ASSIGNMENT:
If a line of the data below holds the string "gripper", copy it.

━━━━━━━━━━━━━━━━

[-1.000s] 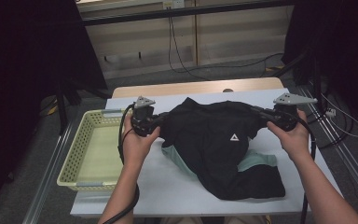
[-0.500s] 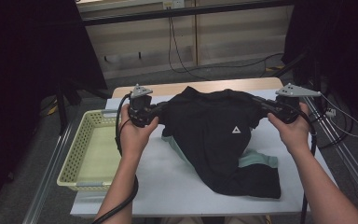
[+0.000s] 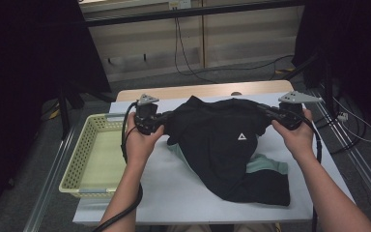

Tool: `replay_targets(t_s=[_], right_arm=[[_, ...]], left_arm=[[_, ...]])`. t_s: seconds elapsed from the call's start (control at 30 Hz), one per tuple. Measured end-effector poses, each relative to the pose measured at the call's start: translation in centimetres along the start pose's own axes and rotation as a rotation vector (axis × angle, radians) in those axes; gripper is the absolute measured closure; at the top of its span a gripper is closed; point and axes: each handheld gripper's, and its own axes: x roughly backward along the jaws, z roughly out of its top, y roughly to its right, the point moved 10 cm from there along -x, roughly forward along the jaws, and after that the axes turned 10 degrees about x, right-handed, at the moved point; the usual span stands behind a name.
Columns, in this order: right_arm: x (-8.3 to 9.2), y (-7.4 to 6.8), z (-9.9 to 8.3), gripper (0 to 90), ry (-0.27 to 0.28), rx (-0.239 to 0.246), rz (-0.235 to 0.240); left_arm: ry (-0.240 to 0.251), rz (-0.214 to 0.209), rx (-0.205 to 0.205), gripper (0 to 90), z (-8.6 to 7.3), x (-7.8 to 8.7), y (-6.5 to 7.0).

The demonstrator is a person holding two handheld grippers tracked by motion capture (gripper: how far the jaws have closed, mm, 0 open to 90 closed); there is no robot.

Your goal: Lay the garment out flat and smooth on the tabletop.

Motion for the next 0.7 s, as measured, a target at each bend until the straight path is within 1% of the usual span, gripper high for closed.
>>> replay_targets(t_s=[0.07,0.13,0.2,0.23,0.27,0.3,0.33,0.37,0.4,0.43,0.47,0.5,0.53,0.57,0.6,0.67,0.7], right_arm=[[-0.7,0.3,-0.1,86.8,-0.006,-0.009,-0.004],[-1.4,0.5,0.0,86.9,-0.016,-0.020,-0.004],[-2.5,1.0,0.4,87.0,-0.038,-0.013,-0.005],[-3.2,1.3,0.8,87.1,-0.039,-0.015,-0.001],[-3.7,1.6,1.1,87.2,-0.043,-0.014,-0.006],[-4.5,2.5,1.9,87.2,-0.056,0.012,-0.037],[-5.0,3.0,2.6,87.2,-0.056,0.013,-0.053],[-5.7,4.1,3.9,86.6,-0.034,0.004,-0.098],[-6.1,4.8,4.7,82.8,-0.022,0.004,-0.130],[-6.7,5.5,5.4,71.8,-0.025,0.017,-0.167],[-7.1,6.1,5.8,61.3,-0.039,0.040,-0.210],[-7.4,6.1,5.9,54.2,-0.051,0.036,-0.217],[-7.4,5.7,5.8,52.2,-0.055,0.019,-0.194],[-7.3,5.2,5.5,47.7,-0.061,0.006,-0.173],[-7.2,4.6,5.0,43.2,-0.071,0.011,-0.157],[-6.7,3.5,3.8,42.5,-0.091,0.039,-0.133],[-6.1,2.6,2.7,40.0,-0.112,0.062,-0.110]], left_arm=[[-0.013,0.011,-0.010,88.8,0.3,-0.7,-0.6],[-0.024,0.019,0.000,88.9,1.0,-1.7,-1.4],[-0.021,0.031,0.004,88.9,2.1,-2.6,-2.3],[-0.024,0.034,0.003,88.9,2.6,-2.9,-2.6],[-0.017,0.045,0.001,88.9,3.7,-3.5,-3.0],[-0.013,0.046,-0.006,88.9,4.4,-3.9,-3.3],[0.011,0.051,0.004,88.8,5.8,-4.4,-3.6],[0.029,0.040,0.008,88.5,6.7,-4.8,-3.8],[0.052,0.036,0.011,86.6,7.7,-5.4,-3.9],[0.060,0.066,0.005,78.4,8.3,-5.9,-4.3],[0.054,0.080,0.004,65.7,8.5,-6.5,-4.3],[0.044,0.076,0.008,53.6,8.3,-6.9,-4.0],[0.044,0.078,-0.009,44.5,7.9,-7.0,-3.7],[0.041,0.070,-0.017,40.9,7.2,-7.1,-3.2],[0.025,0.055,-0.018,40.7,6.4,-7.1,-2.8],[0.004,0.026,-0.025,38.7,4.2,-6.8,-1.9],[-0.004,0.017,-0.016,38.5,3.3,-6.7,-1.6]])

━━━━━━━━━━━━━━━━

RESULT OF THIS TASK:
Tool: `replay_targets(t_s=[_], right_arm=[[_, ...]], left_arm=[[_, ...]])`. t_s: seconds elapsed from the call's start (control at 30 Hz), one per tuple. Measured end-effector poses, each relative to the pose measured at the call's start: translation in centimetres along the start pose's own axes and rotation as a rotation vector (axis × angle, radians) in those axes; gripper is the absolute measured closure; at the top of its span a gripper is closed; point and axes: each handheld gripper's, and its own axes: x roughly backward along the jaws, z roughly out of its top, y roughly to its right, the point moved 10 cm from there along -x, roughly forward along the jaws, and after that the axes turned 10 degrees about x, right-handed, at the moved point; the usual span stands behind a name.
Columns, in this order: right_arm: x (-8.3 to 9.2), y (-7.4 to 6.8), z (-9.9 to 8.3), gripper (0 to 90), ry (-0.27 to 0.28), rx (-0.239 to 0.246), rz (-0.235 to 0.240); left_arm: ry (-0.240 to 0.251), rz (-0.214 to 0.209), rx (-0.205 to 0.205), gripper (0 to 90), z (-8.6 to 7.3), x (-7.8 to 8.7), y (-6.5 to 7.0).
The demonstrator is a person holding two handheld grippers tracked by motion capture (gripper: how far the jaws have closed, mm, 0 open to 90 closed); there is no robot.
Motion for the next 0.7 s, as measured, a target at each bend until the straight path is within 1% of the usual span, gripper high for closed.

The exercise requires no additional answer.